A U.S. judge has granted final approval to a settlement worth at least $80 million to resolve claims Volkswagen AG and its Porsche AG unit, distorted emissions and fuel economy data on 500,000 Porsche vehicles in the United States.
The settlement, first reported by Reuters in June, covers from 2005 to 2020 model year Porsche vehicles. Owners of those models accused the car maker of physically altering test vehicles that affected emissions and fuel economy results.
U.S. District Judge Charles Breyer on Wednesday, November 9 also approved $24.5 million in attorneys’ fees and costs while owners of eligible vehicles will receive payments of $250 to $1,109 per vehicle.
In a statement, Porsche said that it has “been working to develop a solution and to ensure customers are appropriately compensated.”
“We are committed to providing our customers with transparent fuel economy and emissions data, and the agreement ensures that customers are fairly reimbursed for any fuel economy changes,” it added.
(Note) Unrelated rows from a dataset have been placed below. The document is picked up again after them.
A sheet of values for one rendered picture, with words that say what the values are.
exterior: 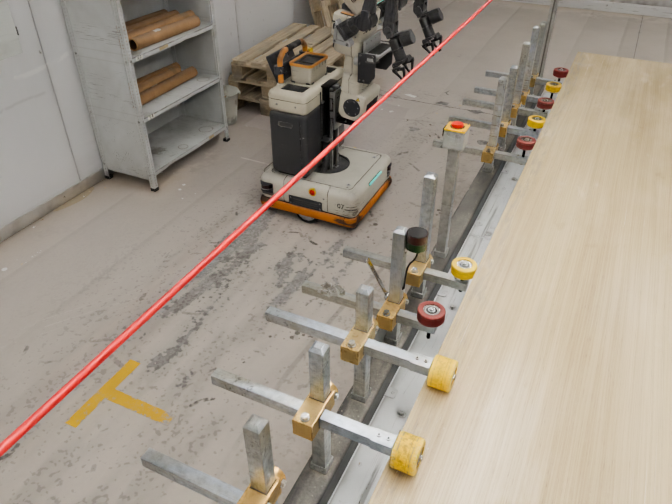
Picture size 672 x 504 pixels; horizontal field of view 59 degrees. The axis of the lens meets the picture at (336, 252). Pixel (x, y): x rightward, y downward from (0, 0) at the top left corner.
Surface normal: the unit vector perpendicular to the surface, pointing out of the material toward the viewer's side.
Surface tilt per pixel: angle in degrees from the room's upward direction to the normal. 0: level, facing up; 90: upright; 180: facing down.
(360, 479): 0
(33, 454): 0
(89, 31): 90
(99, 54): 90
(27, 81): 90
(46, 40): 90
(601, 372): 0
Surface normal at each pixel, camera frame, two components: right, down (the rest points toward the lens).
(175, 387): 0.00, -0.81
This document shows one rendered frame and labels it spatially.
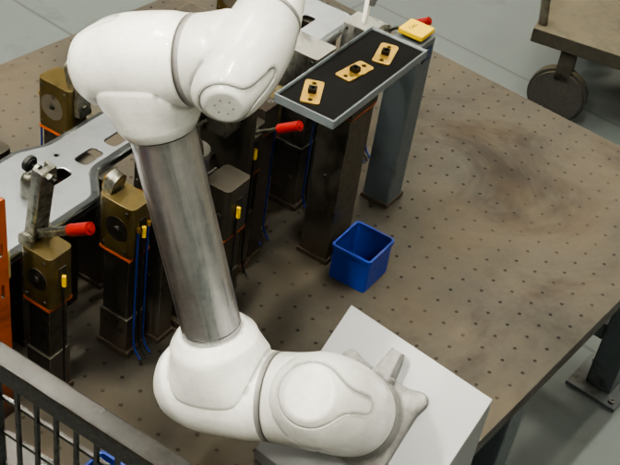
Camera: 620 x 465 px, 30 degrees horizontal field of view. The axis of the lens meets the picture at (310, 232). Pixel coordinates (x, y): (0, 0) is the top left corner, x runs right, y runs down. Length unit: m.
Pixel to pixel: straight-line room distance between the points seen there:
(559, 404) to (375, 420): 1.57
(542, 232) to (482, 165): 0.27
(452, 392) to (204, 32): 0.80
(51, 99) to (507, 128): 1.27
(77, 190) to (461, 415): 0.82
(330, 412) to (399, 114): 0.99
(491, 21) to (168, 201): 3.56
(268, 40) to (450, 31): 3.47
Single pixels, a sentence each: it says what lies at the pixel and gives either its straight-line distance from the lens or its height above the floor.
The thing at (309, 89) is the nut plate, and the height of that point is 1.17.
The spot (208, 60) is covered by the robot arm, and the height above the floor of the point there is 1.56.
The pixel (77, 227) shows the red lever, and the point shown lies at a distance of 1.92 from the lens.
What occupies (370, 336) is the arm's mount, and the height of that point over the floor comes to 0.93.
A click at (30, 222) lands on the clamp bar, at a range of 1.99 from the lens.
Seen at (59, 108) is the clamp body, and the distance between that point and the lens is 2.45.
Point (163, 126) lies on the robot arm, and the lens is 1.66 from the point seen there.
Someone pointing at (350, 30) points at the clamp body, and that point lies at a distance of 2.73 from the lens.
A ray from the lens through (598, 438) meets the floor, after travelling 3.37.
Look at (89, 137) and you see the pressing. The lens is 2.36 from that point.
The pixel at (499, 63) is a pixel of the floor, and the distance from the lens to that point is 4.87.
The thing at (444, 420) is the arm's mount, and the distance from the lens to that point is 2.03.
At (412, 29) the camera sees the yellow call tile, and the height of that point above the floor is 1.16.
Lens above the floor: 2.37
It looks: 39 degrees down
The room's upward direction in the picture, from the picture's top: 10 degrees clockwise
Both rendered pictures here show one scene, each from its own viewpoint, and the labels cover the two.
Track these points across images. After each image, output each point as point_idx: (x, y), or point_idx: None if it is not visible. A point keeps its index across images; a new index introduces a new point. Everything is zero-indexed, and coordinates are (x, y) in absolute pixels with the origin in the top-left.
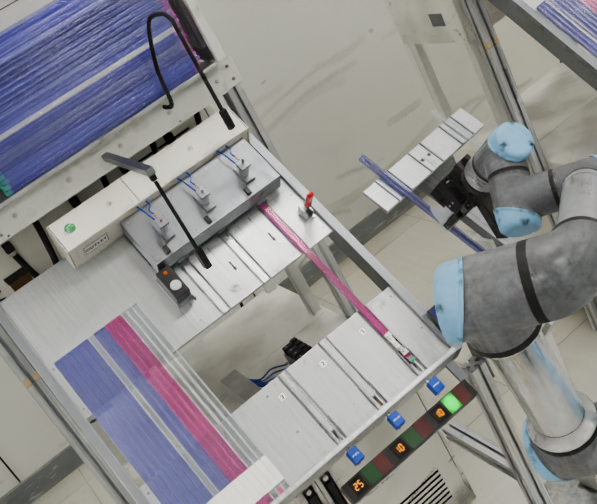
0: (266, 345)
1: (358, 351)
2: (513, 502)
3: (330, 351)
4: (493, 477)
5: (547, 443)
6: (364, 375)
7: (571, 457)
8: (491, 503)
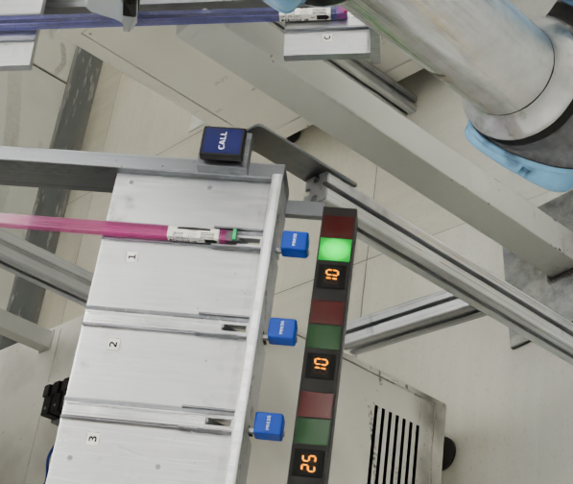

Scrutiny of Volkswagen’s cars grew after the German automaker in 2015 disclosed it had used sophisticated software to evade emissions requirements in nearly 11 million diesel vehicles worldwide.
The company then settled U.S. criminal and civil actions prompted by the cheating scandal for more than $20 billion. The automaker pleaded guilty in 2017 to fraud, obstruction of justice and falsifying statements.
Under the settlement, owners of Porsche vehicles with “Sport+” driving mode that exceeded emissions limits when driven in that mode will get an additional $250 when they complete emissions repair software updates that will reduce vehicle emissions.